▶ **GOAL OF THE EXERCISE**: Set down the entries once more exactly as they were written.

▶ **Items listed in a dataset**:
────────
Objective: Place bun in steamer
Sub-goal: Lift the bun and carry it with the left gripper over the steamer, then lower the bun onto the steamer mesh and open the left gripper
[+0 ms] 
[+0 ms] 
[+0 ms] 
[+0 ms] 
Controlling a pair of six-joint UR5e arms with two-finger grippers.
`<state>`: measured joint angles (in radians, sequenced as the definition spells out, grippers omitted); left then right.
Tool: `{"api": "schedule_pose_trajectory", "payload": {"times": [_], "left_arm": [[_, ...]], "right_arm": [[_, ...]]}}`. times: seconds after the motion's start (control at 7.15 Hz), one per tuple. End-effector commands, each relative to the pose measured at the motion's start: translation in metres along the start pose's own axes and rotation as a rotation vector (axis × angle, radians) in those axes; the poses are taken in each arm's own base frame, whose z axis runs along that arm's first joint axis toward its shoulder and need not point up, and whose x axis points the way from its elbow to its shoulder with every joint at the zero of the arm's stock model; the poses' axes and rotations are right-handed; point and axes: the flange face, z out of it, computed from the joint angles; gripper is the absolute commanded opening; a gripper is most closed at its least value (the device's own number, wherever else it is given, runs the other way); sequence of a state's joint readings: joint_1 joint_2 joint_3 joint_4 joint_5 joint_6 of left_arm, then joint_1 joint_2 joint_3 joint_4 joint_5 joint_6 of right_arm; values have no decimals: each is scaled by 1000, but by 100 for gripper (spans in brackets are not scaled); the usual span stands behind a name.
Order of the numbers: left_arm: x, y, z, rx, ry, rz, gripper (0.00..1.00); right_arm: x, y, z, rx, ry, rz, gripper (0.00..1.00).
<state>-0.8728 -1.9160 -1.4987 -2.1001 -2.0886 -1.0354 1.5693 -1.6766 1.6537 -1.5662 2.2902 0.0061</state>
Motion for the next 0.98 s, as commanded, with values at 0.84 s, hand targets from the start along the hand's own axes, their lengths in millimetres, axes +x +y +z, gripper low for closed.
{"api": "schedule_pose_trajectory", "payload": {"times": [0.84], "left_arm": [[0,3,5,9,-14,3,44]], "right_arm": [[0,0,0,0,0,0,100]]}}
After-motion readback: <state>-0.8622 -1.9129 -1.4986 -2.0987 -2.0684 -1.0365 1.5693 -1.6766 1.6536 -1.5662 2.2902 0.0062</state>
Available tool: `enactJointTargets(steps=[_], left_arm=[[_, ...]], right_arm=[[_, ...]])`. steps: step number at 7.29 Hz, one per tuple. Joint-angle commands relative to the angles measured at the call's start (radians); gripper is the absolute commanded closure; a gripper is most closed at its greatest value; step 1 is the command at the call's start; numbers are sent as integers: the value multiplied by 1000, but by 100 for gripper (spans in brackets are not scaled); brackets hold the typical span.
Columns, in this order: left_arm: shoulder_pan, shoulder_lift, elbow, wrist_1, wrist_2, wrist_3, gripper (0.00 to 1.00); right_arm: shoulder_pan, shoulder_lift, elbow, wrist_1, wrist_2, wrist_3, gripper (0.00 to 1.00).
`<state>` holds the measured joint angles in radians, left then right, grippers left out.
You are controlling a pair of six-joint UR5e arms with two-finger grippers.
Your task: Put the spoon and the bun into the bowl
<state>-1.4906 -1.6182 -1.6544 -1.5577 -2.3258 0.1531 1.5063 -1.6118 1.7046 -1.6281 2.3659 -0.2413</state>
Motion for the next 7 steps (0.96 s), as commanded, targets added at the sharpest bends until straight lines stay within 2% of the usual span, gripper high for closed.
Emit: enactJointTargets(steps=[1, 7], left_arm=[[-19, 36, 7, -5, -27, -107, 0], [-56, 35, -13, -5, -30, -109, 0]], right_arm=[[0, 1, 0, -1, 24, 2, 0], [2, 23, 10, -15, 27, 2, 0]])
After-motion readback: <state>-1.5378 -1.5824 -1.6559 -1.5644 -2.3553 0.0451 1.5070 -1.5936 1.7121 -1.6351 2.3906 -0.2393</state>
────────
▶ **RESULT OF THE TASK**:
Objective: Place bun in steamer
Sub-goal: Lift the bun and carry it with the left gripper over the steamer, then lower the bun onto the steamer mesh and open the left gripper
[+0 ms] 
[+0 ms] 
[+0 ms] 
[+0 ms] 
Controlling a pair of six-joint UR5e arms with two-finger grippers.
`<state>`: measured joint angles (in radians, sequenced as the definition spells out, grippers omitted); left then right.
Tool: `{"api": "schedule_pose_trajectory", "payload": {"times": [_], "left_arm": [[_, ...]], "right_arm": [[_, ...]]}}`. times: seconds after the motion's start (control at 7.15 Hz), one per tuple. End-effector commands, each relative to the pose measured at the motion's start: translation in metres along the start pose's own axes and rotation as a rotation vector (axis × angle, radians) in those axes; the poses are taken in each arm's own base frame, whose z axis runs along that arm's first joint axis toward its shoulder and need not point up, and whose x axis points the way from its elbow to its shoulder with every joint at the zero of the arm's stock model; the poses' axes and rotations are right-handed; point and axes: the flange face, z out of it, computed from the joint angles; gripper is the absolute commanded opening; a gripper is most closed at its least value (the device's own number, wherever else it is given, runs the other way); sequence of a state's joint readings: joint_1 joint_2 joint_3 joint_4 joint_5 joint_6 of left_arm, then joint_1 joint_2 joint_3 joint_4 joint_5 joint_6 of right_arm; values have no decimals: each is scaled by 1000, but by 100 for gripper (spans in brackets are not scaled); the usual span stands behind a name.
Order of the numbers: left_arm: x, y, z, rx, ry, rz, gripper (0.00..1.00); right_arm: x, y, z, rx, ry, rz, gripper (0.00..1.00).
<state>-0.8728 -1.9160 -1.4987 -2.1001 -2.0886 -1.0354 1.5693 -1.6766 1.6537 -1.5662 2.2902 0.0061</state>
Motion for the next 0.98 s, as commanded, with values at 0.84 s, hand targets from the start along the hand's own axes, their lengths in millimetres, axes +x +y +z, gripper low for closed.
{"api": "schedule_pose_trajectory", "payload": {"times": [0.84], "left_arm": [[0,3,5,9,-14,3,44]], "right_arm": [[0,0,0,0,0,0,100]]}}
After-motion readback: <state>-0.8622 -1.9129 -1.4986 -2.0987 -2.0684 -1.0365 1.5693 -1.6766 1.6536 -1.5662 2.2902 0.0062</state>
Available tool: `enactJointTargets(steps=[_], left_arm=[[_, ...]], right_arm=[[_, ...]])`. steps: step number at 7.29 Hz, one per tuple. Joint-angle commands relative to the angles measured at the call's start (radians); gripper is the absolute commanded closure; a gripper is most closed at its greatest value; step 1 is the command at the call's start; numbers are sent as integers: the value multiplied by 1000, but by 100 for gripper (spans in brackets are not scaled); brackets hold the typical span.
Columns, in this order: left_arm: shoulder_pan, shoulder_lift, elbow, wrist_1, wrist_2, wrist_3, gripper (0.00 to 1.00); right_arm: shoulder_pan, shoulder_lift, elbow, wrist_1, wrist_2, wrist_3, gripper (0.00 to 1.00).
`<state>` holds the measured joint angles in radians, left then right, grippers left out.
You are controlling a pair of six-joint UR5e arms with two-finger grippers.
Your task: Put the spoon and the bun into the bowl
<state>-1.4906 -1.6182 -1.6544 -1.5577 -2.3258 0.1531 1.5063 -1.6118 1.7046 -1.6281 2.3659 -0.2413</state>
Motion for the next 7 steps (0.96 s), as commanded, targets added at the sharpest bends until straight lines stay within 2% of the usual span, gripper high for closed.
Emit: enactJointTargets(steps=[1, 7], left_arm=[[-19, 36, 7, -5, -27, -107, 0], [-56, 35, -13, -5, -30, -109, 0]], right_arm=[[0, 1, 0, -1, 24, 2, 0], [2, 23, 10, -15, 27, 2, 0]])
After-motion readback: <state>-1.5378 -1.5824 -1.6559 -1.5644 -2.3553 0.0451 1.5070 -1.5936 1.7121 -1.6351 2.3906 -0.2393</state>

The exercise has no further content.